Work instructions
Scan the entries below and state how many lines contain "that". No other output.

Stored data:
---+---
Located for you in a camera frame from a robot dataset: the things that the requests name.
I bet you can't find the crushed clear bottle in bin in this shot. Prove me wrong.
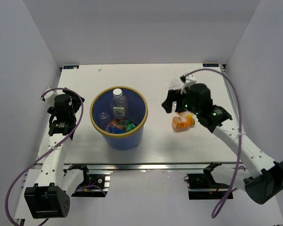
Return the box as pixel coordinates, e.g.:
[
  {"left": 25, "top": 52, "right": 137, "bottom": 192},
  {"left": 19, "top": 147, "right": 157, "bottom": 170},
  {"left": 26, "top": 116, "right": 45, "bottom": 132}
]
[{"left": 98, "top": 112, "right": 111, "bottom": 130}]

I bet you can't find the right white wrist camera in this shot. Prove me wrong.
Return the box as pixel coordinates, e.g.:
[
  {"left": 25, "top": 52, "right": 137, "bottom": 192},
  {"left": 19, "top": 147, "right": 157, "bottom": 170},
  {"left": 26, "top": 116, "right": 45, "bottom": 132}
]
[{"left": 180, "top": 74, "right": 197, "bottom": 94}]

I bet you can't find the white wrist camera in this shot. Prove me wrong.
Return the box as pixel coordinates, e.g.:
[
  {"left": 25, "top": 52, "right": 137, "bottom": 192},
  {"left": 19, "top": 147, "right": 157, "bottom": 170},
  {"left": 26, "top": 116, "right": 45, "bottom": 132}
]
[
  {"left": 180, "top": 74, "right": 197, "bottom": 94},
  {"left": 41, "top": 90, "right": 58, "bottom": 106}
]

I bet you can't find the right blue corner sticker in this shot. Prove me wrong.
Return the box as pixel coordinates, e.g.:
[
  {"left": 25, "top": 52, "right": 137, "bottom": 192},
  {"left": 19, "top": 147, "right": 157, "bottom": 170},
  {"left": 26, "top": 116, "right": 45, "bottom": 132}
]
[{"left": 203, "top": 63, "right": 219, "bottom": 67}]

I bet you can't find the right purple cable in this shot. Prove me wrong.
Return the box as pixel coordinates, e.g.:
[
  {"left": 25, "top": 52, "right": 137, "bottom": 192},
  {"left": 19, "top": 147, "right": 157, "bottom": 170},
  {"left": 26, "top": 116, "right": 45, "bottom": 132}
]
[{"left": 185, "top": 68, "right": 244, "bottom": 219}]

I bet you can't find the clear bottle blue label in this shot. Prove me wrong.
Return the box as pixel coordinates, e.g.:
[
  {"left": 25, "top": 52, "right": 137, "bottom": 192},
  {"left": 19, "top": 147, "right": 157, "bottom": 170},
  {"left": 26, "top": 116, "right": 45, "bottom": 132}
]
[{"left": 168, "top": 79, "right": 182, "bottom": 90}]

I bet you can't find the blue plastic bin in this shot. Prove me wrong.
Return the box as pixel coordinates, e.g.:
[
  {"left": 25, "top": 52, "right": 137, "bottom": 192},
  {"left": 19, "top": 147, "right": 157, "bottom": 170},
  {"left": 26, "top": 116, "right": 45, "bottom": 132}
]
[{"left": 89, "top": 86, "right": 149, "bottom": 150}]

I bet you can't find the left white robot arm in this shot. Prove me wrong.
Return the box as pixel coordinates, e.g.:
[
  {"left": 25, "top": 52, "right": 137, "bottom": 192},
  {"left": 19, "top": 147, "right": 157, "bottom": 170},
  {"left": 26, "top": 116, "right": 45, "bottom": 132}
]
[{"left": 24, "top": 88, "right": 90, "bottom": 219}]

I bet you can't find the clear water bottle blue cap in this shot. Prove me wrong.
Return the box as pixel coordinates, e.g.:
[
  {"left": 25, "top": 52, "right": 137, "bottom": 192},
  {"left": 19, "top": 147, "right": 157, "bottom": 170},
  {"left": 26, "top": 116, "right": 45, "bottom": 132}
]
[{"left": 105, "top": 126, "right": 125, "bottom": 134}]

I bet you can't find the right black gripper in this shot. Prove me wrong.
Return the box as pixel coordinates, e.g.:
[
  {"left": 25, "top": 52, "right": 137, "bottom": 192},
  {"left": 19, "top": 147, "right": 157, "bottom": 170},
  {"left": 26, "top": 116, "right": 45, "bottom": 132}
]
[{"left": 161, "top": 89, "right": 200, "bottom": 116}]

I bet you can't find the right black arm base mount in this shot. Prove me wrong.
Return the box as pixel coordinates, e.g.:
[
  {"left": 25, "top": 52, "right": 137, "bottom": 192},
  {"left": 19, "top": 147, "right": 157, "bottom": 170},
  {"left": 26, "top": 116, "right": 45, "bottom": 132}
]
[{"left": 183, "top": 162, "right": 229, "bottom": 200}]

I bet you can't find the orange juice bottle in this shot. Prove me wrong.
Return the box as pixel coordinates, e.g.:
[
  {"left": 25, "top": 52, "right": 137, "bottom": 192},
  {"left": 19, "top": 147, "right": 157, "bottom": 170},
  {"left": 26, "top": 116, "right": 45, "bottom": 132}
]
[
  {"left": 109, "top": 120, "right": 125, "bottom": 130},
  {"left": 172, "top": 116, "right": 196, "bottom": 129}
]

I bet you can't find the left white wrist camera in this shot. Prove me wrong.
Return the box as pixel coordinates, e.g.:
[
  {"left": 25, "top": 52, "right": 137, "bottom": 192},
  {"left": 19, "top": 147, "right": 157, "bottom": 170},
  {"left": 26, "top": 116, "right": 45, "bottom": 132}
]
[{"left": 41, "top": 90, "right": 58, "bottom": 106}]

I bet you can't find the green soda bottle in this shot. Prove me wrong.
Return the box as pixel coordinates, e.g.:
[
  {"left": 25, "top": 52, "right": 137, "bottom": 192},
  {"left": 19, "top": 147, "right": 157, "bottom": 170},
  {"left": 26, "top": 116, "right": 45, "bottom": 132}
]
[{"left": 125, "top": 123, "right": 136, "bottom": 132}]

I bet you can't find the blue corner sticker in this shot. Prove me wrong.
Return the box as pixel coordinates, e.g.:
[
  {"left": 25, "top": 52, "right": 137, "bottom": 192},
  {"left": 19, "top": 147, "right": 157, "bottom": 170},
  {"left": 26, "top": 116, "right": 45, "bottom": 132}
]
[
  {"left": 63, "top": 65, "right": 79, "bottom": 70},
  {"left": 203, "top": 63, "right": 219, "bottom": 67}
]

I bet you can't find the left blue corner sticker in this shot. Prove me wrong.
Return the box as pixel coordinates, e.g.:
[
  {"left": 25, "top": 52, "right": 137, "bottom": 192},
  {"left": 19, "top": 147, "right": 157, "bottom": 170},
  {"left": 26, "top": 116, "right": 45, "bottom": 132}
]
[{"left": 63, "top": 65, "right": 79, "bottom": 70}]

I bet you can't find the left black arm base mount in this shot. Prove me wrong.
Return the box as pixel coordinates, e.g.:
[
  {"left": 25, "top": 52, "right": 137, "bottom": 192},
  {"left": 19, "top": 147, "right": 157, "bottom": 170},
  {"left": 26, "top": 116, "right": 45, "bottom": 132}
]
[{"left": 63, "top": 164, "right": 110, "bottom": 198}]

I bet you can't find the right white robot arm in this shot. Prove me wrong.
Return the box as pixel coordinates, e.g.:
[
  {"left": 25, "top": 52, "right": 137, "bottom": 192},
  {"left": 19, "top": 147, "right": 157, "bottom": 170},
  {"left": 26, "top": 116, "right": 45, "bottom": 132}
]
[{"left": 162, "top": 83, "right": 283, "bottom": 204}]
---+---
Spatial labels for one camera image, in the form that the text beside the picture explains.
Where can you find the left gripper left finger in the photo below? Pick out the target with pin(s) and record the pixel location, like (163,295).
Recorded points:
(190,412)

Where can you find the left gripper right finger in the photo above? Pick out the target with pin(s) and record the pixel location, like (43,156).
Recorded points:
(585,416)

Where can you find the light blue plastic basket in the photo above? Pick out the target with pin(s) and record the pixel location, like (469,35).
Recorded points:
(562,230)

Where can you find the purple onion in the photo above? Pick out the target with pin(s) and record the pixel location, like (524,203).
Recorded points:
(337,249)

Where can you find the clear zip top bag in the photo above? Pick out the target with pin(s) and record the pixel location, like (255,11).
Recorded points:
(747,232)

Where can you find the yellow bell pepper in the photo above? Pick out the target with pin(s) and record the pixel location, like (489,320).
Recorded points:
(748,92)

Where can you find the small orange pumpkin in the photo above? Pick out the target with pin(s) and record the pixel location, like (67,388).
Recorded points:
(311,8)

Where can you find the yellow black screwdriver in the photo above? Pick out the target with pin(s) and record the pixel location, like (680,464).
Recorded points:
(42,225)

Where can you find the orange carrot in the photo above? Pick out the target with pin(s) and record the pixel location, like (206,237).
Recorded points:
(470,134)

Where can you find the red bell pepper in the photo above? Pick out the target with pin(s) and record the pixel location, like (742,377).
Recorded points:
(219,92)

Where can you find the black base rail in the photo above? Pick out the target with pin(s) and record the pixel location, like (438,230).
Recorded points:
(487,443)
---+---
Task solution
2